| Exercise |
Write out the following listing's lines from the one with "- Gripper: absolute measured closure" to the one with "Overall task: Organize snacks", exactly, with both included and no others.

| Material provided |
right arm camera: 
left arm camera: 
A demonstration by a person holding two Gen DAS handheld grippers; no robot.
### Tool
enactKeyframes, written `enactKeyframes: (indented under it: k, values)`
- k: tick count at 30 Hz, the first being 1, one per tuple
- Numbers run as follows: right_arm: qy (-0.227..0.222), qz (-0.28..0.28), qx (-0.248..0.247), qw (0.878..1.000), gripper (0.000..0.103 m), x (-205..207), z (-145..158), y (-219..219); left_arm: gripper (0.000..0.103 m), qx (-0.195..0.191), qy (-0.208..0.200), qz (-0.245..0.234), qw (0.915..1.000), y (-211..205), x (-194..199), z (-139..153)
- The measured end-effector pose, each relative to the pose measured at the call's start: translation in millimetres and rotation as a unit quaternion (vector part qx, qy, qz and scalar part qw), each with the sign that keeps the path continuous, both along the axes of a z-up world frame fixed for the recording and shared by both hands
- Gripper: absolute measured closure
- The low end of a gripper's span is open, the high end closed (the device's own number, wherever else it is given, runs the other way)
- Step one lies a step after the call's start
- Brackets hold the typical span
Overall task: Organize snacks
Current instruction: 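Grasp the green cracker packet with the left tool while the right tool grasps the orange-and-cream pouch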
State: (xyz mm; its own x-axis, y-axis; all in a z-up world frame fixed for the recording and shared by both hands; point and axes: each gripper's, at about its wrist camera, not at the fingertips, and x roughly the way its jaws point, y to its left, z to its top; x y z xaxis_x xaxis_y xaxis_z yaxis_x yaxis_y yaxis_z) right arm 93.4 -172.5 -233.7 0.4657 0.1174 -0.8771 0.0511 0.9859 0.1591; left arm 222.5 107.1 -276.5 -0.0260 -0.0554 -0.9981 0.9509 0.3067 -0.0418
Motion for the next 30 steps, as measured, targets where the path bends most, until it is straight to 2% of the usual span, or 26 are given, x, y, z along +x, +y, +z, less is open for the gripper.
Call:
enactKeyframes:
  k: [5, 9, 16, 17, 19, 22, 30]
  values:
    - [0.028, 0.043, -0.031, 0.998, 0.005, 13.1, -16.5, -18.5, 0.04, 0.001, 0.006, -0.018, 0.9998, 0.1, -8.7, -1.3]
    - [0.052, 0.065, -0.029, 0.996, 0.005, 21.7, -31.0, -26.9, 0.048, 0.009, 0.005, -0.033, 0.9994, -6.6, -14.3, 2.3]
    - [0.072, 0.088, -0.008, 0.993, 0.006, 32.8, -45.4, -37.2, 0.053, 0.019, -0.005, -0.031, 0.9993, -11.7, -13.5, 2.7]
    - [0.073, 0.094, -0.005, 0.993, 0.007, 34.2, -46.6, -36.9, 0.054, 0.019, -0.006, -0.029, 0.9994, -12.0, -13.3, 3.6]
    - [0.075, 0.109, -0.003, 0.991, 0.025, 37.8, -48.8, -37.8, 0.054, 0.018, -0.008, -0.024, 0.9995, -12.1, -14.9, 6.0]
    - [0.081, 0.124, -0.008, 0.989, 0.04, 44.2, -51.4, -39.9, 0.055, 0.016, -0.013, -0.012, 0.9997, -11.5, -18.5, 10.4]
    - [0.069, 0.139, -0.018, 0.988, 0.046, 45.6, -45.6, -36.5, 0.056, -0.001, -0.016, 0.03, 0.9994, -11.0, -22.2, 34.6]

| Answer section |
- Gripper: absolute measured closure
- The low end of a gripper's span is open, the high end closed (the device's own number, wherever else it is given, runs the other way)
- Step one lies a step after the call's start
- Brackets hold the typical span
Overall task: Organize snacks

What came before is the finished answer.